**Task description**
Leave out the pictures and reproduce all of the data exactly.

━━━ Recorded information ━━━

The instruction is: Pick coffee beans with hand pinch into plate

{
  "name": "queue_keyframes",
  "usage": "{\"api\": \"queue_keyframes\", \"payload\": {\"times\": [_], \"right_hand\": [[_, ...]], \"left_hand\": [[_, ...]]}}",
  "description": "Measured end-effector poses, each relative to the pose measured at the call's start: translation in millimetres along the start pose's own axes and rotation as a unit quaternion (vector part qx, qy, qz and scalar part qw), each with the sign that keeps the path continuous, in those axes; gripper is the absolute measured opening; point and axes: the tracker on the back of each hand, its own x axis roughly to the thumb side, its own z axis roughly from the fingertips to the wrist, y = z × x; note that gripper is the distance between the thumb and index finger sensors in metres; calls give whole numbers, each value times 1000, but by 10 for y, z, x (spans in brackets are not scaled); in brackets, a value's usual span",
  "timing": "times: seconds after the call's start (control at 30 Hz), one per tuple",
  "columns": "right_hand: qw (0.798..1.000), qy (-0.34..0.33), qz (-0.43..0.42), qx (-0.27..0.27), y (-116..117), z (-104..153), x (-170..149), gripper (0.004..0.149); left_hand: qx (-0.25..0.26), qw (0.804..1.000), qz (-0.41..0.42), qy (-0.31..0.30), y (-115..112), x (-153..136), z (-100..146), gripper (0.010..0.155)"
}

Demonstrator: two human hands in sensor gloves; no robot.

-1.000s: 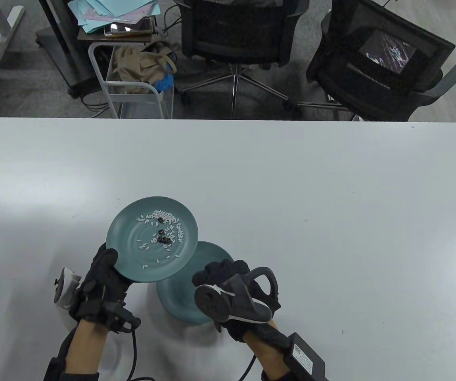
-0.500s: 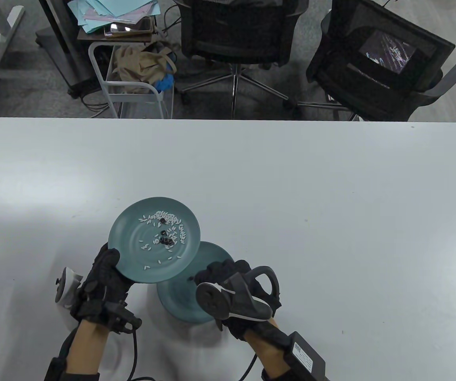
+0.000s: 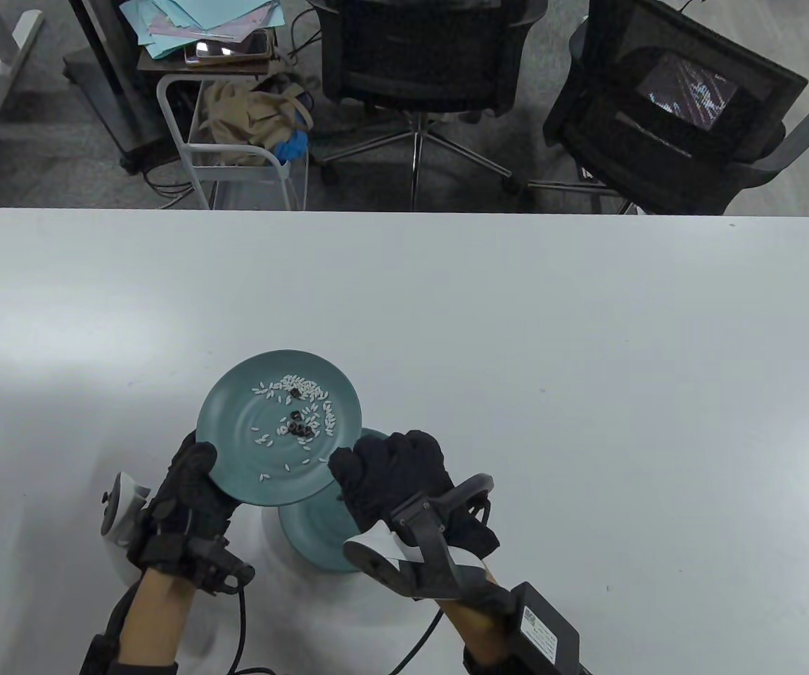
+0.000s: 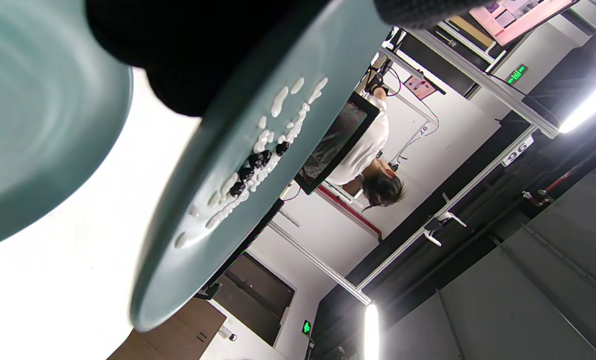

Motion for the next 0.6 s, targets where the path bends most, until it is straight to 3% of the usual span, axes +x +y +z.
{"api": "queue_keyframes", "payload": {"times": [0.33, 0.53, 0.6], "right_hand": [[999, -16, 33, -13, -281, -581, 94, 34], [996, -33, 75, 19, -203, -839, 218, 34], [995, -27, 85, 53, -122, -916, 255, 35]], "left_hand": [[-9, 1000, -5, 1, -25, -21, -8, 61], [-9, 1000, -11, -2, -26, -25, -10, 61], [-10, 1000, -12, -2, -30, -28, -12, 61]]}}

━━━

**Result below**
The instruction is: Pick coffee beans with hand pinch into plate

{
  "name": "queue_keyframes",
  "usage": "{\"api\": \"queue_keyframes\", \"payload\": {\"times\": [_], \"right_hand\": [[_, ...]], \"left_hand\": [[_, ...]]}}",
  "description": "Measured end-effector poses, each relative to the pose measured at the call's start: translation in millimetres along the start pose's own axes and rotation as a unit quaternion (vector part qx, qy, qz and scalar part qw), each with the sign that keeps the path continuous, in those axes; gripper is the absolute measured opening; point and axes: the tracker on the back of each hand, its own x axis roughly to the thumb side, its own z axis roughly from the fingertips to the wrist, y = z × x; note that gripper is the distance between the thumb and index finger sensors in metres; calls give whole numbers, each value times 1000, but by 10 for y, z, x (spans in brackets are not scaled); in brackets, a value's usual span",
  "timing": "times: seconds after the call's start (control at 30 Hz), one per tuple",
  "columns": "right_hand: qw (0.798..1.000), qy (-0.34..0.33), qz (-0.43..0.42), qx (-0.27..0.27), y (-116..117), z (-104..153), x (-170..149), gripper (0.004..0.149); left_hand: qx (-0.25..0.26), qw (0.804..1.000), qz (-0.41..0.42), qy (-0.31..0.30), y (-115..112), x (-153..136), z (-100..146), gripper (0.010..0.155)"
}

Demonstrator: two human hands in sensor gloves; no robot.

-1.000s: 
-0.500s: 
+0.000s: 
+0.000s: 

Motion for the next 0.6 s, targets where the path bends most, until it is straight to 3% of the usual span, axes +x +y +z.
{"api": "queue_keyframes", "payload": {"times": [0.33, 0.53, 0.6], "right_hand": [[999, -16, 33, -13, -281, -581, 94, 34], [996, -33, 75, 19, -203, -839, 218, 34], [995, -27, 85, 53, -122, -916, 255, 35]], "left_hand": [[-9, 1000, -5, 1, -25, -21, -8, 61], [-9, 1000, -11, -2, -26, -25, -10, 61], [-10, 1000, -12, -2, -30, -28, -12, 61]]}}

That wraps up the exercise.